DNA analysis methods confirm that Bulgarians are genetically more closely related to the ethnic Macedonians, Greeks, and Romanians than to other European populations and Middle Eastern people living near the Mediterranean[3][4]. The anthropologists claim that the Bulgarian population is characterized by features of southern European anthropological type with some influence of additional ethnic groups.[5] The peoples who also contributed to the Bulgarian ethnos include a small number of Kumans, Pechenegs, Vlachs and Avars. All of them, except for an ever reducing number of Vlachs fully assimilated with the Bulgarians and disappeared as separate ethnoses. The Kumans are considered to have been the nucleus around which the ethnos of modern Gagauz people formed.

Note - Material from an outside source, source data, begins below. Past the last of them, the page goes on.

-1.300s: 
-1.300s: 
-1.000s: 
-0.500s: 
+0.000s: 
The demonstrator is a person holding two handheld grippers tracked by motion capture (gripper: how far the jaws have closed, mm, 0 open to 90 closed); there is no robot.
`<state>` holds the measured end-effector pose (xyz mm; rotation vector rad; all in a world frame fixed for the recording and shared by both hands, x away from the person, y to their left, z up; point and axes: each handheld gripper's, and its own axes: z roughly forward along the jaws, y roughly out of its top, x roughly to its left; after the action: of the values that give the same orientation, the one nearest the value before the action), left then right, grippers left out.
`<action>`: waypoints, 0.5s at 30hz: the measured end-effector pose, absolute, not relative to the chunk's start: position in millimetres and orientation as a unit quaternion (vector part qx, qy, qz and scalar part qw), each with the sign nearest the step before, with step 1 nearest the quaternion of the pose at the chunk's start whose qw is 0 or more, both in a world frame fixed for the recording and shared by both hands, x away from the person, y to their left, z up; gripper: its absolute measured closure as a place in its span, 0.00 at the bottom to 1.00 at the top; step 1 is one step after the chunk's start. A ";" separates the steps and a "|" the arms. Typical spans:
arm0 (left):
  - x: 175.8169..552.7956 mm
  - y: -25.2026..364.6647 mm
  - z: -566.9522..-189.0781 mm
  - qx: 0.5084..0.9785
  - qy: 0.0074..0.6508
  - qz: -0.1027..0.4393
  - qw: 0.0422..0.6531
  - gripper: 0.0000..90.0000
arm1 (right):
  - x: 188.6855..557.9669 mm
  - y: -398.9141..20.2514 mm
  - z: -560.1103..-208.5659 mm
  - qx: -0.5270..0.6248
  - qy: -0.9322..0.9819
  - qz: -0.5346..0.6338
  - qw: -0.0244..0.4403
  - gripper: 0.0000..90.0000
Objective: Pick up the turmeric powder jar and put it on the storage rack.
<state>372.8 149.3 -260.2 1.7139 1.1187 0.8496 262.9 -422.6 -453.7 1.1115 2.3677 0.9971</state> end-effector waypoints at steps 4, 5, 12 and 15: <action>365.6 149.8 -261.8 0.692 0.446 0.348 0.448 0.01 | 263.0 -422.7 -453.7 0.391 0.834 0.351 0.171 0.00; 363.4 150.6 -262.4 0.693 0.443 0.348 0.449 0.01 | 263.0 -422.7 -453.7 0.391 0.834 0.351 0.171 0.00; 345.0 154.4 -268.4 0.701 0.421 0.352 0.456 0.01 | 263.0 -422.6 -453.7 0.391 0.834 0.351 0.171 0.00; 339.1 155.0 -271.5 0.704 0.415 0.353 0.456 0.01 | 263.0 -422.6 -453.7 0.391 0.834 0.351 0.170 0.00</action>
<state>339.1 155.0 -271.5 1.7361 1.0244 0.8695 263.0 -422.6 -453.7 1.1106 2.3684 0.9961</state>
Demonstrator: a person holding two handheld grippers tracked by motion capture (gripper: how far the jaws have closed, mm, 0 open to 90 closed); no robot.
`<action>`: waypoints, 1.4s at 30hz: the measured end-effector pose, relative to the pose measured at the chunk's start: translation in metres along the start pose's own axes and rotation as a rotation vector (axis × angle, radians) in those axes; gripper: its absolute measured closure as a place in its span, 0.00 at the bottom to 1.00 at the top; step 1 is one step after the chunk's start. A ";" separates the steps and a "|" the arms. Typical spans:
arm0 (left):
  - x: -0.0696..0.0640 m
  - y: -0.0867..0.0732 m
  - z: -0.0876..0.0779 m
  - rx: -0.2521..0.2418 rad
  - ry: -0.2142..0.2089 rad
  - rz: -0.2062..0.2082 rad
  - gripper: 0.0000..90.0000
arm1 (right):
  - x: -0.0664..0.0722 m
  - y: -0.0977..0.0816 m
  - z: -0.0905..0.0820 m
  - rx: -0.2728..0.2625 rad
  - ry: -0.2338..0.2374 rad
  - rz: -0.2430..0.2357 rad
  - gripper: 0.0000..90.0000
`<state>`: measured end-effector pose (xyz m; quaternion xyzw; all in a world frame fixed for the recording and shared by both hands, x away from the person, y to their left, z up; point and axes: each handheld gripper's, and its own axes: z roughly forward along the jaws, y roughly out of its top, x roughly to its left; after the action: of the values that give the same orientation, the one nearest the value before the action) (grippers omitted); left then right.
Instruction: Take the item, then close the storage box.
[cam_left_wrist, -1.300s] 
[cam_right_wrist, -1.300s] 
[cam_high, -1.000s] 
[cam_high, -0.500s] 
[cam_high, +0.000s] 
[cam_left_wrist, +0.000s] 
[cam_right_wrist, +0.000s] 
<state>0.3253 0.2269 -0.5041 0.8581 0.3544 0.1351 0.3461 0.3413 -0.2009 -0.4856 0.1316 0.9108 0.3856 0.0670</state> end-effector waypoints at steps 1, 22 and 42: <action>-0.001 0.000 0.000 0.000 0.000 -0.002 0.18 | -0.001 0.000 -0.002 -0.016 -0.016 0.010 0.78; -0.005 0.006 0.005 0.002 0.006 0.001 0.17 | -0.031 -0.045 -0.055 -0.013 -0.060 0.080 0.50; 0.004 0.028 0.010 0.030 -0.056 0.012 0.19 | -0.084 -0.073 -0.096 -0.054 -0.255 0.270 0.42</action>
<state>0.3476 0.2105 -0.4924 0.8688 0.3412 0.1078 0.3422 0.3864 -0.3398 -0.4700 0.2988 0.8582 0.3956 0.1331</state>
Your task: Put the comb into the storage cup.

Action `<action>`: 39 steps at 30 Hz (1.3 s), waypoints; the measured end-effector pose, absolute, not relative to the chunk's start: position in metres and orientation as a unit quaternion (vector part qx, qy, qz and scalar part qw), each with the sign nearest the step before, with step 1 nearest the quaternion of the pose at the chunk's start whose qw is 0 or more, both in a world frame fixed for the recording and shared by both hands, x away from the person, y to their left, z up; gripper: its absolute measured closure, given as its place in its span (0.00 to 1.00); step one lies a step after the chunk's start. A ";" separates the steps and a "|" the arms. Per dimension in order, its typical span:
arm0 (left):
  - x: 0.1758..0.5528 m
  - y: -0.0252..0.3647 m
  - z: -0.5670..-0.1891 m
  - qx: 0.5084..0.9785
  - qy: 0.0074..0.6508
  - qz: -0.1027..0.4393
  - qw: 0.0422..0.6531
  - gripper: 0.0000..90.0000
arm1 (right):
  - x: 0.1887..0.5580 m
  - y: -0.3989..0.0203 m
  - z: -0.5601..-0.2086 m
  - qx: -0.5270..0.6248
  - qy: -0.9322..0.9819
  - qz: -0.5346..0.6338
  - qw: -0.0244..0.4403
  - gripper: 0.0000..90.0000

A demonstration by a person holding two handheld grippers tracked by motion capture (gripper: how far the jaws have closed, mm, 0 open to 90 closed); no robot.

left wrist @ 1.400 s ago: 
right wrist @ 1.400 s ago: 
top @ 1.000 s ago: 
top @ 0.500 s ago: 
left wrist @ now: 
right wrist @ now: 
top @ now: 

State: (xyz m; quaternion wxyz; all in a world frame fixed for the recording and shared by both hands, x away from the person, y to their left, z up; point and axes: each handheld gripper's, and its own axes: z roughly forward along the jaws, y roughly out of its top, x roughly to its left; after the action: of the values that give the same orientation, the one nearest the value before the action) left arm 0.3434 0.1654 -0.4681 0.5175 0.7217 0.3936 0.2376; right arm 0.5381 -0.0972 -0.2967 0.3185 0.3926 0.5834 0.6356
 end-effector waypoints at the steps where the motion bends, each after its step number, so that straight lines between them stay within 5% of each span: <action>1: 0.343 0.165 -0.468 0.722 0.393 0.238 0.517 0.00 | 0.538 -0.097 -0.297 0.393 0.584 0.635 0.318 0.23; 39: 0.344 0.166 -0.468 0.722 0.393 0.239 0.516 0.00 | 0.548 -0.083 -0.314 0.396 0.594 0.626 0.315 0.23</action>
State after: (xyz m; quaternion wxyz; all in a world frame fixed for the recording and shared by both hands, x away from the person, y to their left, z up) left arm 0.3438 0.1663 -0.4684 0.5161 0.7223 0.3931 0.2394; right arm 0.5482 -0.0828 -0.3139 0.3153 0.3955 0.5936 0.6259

The other minorities in Bulgaria include Turks, Armenians, Roma and Greeks. Even though they have preserved their cultural heritages to a certain exent they are being gradually assimilated through intermarriage, especially in the Greek and Armenian communities.
Bulgarians are linguistically closely related to modern Macedonians, with their languages being mutually intelligible. A significant number of the ancestors of the present-day ethnic Macedonians did, in fact, widely identify as Bulgarians until the early 20th century. A high profile example included Lazar Koliševski who succeeded Tito as President of Yugoslavia. Originally born Kolishev, he later adopted an ethnic Macedonian identity. Citizens of the Republic of Macedonia who identify as Bulgarian have nevertheless survived, and collectively they composed about 0.5% of the population at the last census.